Sleep hygiene refers to a variety of different practices and habits that are necessary to have good nighttime sleep quality and full daytime alertness. These practices can help promote better sleep and overall mental and physical health.
Stick to a Sleep Schedule
It is important to go to bed and wake up at the same time every day, even on weekends. This helps regulate your body's clock and could help you fall asleep and wake up more easily.
Avoid Caffeine, Nicotine, and Alcohol
Avoid these substances especially close to bedtime, as they can interfere with your ability to fall asleep. Caffeine and nicotine are both stimulants, and alcohol can disrupt your sleep cycle.
Create a Relaxing Bedtime Routine
Developing a regular and relaxing bedtime routine can signal to your body that it is time to wind down and prepare for sleep. This could include activities like reading a book, taking a warm bath, or listening to calming music.

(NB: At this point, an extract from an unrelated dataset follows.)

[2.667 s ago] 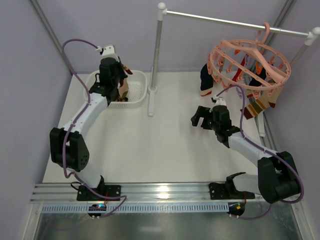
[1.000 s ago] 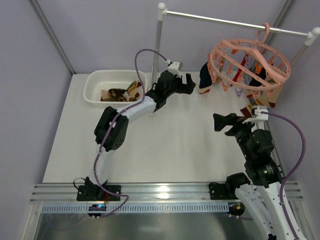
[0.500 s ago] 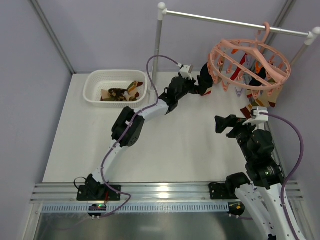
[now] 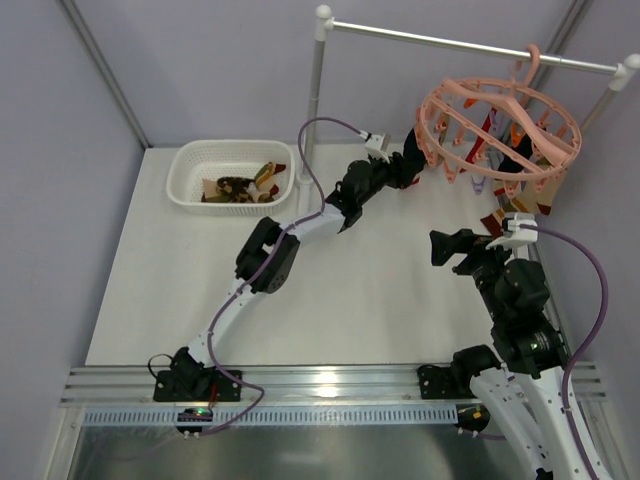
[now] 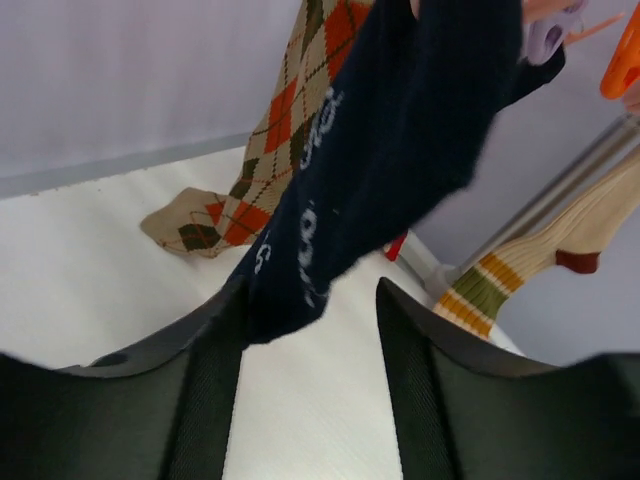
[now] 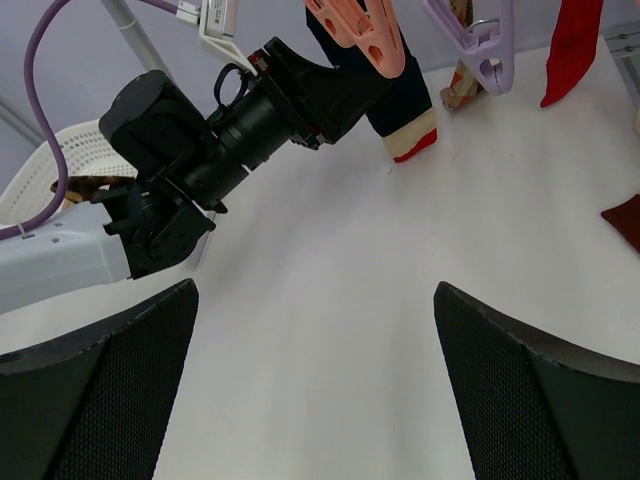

Make Your Bedroom Comfortable
Your bedroom should be a comfortable environment that is conducive to sleep. This means keeping your room cool, quiet, and dark. Investing in a good mattress and pillows can also contribute to better sleep.
Avoid Screens Before Bed
The blue light emitted by screens can interfere with your body's production of melatonin, a hormone that regulates sleep. Try to avoid screens like phones, tablets, and computers at least an hour before bed.
Exercise Regularly
Regular physical activity can promote better sleep, but try to do so earlier in the day. Exercising too close to bedtime could have the opposite effect and make it harder to fall asleep.
By following these tips for better sleep hygiene, you can improve the quality of your sleep and wake up feeling more refreshed and energized each day.